Abstract

Tumor progression through immune evasion is a major challenge in cancer therapy. Recent studies revealed that enhanced PD-L1 expression in cancer stem cells is linked to immune evasion. Understanding the mechanisms behind this PD-L1 overexpression in cancer stem cells is critical for developing more effective strategies for preventing immune evasion and increasing the efficacy of anti-PD-1/PD-L1 therapy. Tumorsphere formation in breast cancer cells enhanced epithelial to mesenchymal transition (EMT), which is evident by increased expression of mesenchymal markers. In this study, we analyzed CpG methylation of PD-L1 promoter in MCF-7 and BT-549 breast cancer cells and tumorspheres derived from them. PD-L1 promoter was significantly hypomethylated in MCF-7 tumorspheres, but not from BT-549 tumorspheres, compared with their cell line counterparts. The active demethylation of PD-L1 promoter was confirmed by the increase in the distribution of 5hmC and decrease in 5mC levels and the upregulation of TET3 and downregulation of DNMTs enzymes in MCF-7 tumorspheres, compared with the cell line. Additionally, we checked the distribution of repressive histones H3K9me3, H3K27me3, and active histone H3K4me3 in the PD-L1 promoter. We found that distribution of repressive histones to the PD-L1 promoter was lower in tumorspheres, compared with cell lines. Moreover, an overexpression of histone acetylation enzymes was observed in tumorspheres suggesting the active involvement of histone modifications in EMT-induced PD-L1 expression. In summary, EMT-associated overexpression of PD-L1 was partially independent of promoter CpG methylation and more likely to be dependent on posttranslational histone modifications.

1. Introduction

Breast cancer is the most common cancer in women accounting for 30% of all new cases reported, and it is a major cause of cancer-related death [1]. Recent advances in early detection and therapeutic interventions reduced the mortality rate remarkably [1]. Cancer immunotherapy has recently shown promising results for treating different cancers. Immune checkpoint inhibitors, as immunotherapeutic agents, showed promising outcomes with higher overall survival rate and progression-free survival, but unfortunately this has been achieved in a small fraction of cancer patients [2]. Even though therapy resistance, recurrence, and metastasis are still major challenges in breast cancer therapy and management, it has been reported that the presence of a subset of cells with unique features like self-renewal and differentiation called cancer stem cells (CSCs) could be a major contributor towards these challenges [3].

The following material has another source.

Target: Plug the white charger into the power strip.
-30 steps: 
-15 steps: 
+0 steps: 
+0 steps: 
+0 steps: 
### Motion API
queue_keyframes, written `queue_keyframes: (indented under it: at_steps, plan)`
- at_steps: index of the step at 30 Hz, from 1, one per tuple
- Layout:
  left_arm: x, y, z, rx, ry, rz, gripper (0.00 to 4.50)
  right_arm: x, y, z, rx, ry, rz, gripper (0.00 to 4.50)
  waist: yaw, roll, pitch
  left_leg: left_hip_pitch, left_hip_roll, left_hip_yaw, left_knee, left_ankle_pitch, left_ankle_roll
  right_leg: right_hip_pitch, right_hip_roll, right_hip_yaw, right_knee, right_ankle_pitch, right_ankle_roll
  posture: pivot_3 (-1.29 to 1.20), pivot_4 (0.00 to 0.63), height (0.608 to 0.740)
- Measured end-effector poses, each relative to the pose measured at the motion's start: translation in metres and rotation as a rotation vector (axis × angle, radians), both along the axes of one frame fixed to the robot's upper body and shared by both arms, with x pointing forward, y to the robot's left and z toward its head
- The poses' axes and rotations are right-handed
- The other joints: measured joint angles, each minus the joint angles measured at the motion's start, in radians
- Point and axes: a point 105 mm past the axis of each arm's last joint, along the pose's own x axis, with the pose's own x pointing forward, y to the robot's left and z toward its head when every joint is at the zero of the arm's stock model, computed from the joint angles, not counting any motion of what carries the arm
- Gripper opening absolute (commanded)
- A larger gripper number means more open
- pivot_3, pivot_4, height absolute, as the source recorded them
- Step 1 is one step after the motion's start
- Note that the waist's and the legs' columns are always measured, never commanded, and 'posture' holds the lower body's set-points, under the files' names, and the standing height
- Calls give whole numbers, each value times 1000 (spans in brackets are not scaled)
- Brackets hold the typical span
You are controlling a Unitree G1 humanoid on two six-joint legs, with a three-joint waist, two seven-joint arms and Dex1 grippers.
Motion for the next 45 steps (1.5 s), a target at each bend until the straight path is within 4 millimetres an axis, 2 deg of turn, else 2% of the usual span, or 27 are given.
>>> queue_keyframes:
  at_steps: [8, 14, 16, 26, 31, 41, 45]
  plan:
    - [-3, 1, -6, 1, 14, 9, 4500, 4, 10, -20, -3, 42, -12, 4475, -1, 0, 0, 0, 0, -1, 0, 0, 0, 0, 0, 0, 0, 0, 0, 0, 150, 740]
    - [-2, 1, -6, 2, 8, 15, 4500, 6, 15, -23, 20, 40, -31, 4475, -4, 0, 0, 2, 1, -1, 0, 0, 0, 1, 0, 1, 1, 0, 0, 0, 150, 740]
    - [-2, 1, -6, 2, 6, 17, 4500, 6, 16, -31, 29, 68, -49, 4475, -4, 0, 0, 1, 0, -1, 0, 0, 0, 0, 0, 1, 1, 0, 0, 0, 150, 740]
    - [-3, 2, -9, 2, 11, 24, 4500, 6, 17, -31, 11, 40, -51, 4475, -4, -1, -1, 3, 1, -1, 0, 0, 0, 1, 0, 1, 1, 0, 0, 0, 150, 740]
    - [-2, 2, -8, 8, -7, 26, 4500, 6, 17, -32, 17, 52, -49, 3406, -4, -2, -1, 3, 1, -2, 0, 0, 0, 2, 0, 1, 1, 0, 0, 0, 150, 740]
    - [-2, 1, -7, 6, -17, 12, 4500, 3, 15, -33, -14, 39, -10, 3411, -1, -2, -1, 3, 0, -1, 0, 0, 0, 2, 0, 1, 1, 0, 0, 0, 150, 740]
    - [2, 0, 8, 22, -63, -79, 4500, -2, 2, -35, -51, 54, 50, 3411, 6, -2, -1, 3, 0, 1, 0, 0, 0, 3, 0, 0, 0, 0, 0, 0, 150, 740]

Numerous studies reported the overexpression of programmed death-ligand 1 (PD-L1) as a predictive biomarker for differentiating responders and nonresponders undergoing immune checkpoint inhibition (ICI) therapies targeting programmed cell death-1 (PD-1)/PD-L1 [47]. Moreover, PD-L1 overexpression plays a critical role in immune evasion through increase of T-cell apoptosis in many cancers [8]. The overexpression of PD-L1 can also act as a molecular shield to protect tumor cells from T-cell mediated killing [9]. Additionally, PD-L1 overexpression in MC38 murine colon cancer cells showed a direct suppression of CD8+ TILs [10]. It has recently been reported that overexpression of PD-L1 in CSCs contributes to immune evasion through EMT/β-catenin/STT3/PD-L1 signaling axis [11]. The expression of PD-L1 is regulated through multiple signaling pathways and transcriptional control. The genetic modifications for constitutive overexpression of PD-L1 in tumors could be explained due to the copy number alterations and potential oncogenic signaling pathways [12, 13]. We have recently reported that PD-L1 is overexpressed in human tumor tissues and dual inhibition of signal transducers and activator of transcription 1 (STAT1) and STAT3 can downregulate PD-L1 expression [1416]. However, epigenetic mechanisms behind the regulation of PD-L1 are not fully disclosed.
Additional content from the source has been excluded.